━━━━━ Extracted data ━━━━━

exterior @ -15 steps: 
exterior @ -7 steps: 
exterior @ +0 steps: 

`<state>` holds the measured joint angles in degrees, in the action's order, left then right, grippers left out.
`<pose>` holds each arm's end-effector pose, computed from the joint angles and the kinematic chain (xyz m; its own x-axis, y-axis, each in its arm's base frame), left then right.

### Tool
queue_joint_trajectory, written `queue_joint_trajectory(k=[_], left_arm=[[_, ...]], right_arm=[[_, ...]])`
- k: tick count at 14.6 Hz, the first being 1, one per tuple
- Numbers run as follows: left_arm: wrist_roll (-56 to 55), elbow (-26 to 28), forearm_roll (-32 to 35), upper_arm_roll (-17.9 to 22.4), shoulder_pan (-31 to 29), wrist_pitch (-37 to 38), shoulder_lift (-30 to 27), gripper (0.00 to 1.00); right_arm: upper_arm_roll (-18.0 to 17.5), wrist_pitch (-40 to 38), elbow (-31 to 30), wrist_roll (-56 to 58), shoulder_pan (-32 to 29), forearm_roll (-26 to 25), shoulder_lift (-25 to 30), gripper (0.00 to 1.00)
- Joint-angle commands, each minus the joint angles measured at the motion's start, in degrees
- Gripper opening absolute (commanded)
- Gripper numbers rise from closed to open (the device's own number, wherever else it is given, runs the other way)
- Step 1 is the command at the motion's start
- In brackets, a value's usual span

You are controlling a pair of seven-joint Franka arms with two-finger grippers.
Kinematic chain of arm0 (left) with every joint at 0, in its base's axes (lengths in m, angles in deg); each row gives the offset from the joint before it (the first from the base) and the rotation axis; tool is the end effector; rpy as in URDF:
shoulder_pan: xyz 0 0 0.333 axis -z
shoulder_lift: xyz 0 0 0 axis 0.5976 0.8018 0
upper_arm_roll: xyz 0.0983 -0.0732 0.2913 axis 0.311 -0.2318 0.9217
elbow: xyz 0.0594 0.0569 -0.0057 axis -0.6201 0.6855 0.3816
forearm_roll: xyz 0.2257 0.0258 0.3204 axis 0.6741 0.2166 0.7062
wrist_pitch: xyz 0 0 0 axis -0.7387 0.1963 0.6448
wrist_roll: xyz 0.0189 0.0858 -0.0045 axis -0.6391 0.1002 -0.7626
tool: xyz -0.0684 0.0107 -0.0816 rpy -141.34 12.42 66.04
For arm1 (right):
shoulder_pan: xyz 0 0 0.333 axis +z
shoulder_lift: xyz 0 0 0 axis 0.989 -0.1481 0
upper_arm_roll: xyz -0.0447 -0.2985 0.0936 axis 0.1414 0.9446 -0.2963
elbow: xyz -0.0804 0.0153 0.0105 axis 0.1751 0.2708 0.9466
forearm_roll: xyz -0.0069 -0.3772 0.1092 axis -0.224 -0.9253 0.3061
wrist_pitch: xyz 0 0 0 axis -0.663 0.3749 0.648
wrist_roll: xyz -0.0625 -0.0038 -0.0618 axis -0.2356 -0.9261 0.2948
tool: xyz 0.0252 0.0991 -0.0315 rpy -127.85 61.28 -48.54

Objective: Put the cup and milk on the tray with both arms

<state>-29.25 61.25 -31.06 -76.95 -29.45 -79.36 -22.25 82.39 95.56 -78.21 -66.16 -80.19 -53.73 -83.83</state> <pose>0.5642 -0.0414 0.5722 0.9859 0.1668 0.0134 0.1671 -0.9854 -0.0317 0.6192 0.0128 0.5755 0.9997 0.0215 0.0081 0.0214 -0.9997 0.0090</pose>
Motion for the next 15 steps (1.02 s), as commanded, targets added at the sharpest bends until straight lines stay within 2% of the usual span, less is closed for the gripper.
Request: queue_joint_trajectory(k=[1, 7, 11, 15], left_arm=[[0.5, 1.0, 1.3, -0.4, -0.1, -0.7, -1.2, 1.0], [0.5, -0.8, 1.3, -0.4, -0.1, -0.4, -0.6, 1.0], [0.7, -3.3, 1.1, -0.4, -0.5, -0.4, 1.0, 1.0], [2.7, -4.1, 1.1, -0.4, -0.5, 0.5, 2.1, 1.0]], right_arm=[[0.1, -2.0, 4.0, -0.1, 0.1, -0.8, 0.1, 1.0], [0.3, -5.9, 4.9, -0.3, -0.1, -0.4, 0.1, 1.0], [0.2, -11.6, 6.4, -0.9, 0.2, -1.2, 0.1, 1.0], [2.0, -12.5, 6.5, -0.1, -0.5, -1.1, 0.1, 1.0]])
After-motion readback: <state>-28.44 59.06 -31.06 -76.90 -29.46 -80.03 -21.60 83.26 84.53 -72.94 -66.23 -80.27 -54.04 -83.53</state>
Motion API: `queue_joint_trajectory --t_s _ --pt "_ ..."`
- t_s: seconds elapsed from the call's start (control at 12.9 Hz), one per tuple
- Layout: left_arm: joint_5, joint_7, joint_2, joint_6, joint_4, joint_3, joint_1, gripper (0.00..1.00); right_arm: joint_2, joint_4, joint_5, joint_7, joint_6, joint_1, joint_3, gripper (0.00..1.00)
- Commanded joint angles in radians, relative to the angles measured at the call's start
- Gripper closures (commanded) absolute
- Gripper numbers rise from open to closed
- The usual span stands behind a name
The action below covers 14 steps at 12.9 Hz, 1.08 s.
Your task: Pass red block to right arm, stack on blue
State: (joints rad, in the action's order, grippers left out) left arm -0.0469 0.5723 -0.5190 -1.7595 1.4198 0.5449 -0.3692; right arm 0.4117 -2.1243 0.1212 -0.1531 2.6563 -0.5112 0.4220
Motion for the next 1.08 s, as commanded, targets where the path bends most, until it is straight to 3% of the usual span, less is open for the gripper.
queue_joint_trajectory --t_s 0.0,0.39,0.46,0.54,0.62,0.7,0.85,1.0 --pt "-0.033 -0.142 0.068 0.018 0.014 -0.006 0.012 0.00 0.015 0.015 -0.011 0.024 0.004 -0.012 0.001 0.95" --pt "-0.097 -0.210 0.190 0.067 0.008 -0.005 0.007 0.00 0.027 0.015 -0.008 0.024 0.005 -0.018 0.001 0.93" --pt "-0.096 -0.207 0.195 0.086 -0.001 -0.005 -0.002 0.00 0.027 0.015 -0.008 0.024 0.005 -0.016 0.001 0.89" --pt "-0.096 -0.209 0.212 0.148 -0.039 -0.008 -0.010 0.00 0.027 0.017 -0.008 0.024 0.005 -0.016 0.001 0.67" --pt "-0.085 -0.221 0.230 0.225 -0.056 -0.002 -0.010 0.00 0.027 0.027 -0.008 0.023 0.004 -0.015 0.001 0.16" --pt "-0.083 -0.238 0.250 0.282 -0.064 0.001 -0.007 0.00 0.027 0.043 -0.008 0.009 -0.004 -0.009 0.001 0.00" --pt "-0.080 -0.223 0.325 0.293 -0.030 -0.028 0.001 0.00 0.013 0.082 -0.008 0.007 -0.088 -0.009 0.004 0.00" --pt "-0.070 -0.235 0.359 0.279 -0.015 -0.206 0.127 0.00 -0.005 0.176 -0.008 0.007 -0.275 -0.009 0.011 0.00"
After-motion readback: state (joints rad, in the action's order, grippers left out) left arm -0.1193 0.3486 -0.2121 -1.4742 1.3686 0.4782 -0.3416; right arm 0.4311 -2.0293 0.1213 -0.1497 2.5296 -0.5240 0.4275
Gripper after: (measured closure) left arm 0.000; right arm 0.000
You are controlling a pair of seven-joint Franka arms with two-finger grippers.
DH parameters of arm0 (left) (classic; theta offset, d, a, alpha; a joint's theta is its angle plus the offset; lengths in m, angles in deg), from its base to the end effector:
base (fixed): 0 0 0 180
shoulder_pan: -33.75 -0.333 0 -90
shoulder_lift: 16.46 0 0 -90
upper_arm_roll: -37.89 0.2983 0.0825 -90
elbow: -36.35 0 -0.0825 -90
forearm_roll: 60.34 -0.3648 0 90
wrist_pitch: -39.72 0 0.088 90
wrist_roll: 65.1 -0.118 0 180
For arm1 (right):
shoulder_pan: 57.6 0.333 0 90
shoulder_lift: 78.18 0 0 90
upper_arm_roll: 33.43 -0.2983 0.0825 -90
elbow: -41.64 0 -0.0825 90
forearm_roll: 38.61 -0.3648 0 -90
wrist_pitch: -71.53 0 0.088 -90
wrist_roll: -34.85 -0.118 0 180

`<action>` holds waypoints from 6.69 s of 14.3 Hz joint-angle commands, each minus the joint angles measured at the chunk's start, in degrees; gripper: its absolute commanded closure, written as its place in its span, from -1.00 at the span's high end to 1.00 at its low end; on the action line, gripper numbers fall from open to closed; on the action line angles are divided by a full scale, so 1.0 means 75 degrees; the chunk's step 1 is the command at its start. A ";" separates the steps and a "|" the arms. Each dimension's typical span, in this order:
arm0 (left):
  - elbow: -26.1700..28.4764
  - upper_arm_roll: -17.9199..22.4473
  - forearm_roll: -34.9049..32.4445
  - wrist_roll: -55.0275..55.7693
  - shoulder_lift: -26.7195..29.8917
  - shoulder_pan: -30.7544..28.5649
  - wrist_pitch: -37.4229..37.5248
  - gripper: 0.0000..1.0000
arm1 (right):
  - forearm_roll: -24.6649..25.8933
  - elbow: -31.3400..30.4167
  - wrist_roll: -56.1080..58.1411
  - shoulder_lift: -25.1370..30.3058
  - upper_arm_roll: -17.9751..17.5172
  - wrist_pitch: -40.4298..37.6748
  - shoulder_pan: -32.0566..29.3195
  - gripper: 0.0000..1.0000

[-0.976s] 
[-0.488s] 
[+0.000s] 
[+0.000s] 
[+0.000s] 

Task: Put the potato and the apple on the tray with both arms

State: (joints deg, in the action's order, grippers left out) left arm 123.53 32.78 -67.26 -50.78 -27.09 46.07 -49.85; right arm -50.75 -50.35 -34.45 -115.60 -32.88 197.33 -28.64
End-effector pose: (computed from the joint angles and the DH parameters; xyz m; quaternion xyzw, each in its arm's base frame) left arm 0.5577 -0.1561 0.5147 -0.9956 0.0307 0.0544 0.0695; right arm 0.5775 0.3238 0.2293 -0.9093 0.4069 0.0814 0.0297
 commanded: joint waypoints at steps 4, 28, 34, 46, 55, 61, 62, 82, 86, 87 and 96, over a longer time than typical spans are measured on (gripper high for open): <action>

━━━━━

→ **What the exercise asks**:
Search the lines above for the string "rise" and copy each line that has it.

→ **Task response**:
- Gripper numbers rise from closed to open (the device's own number, wherever else it is given, runs the other way)
- Gripper numbers rise from open to closed

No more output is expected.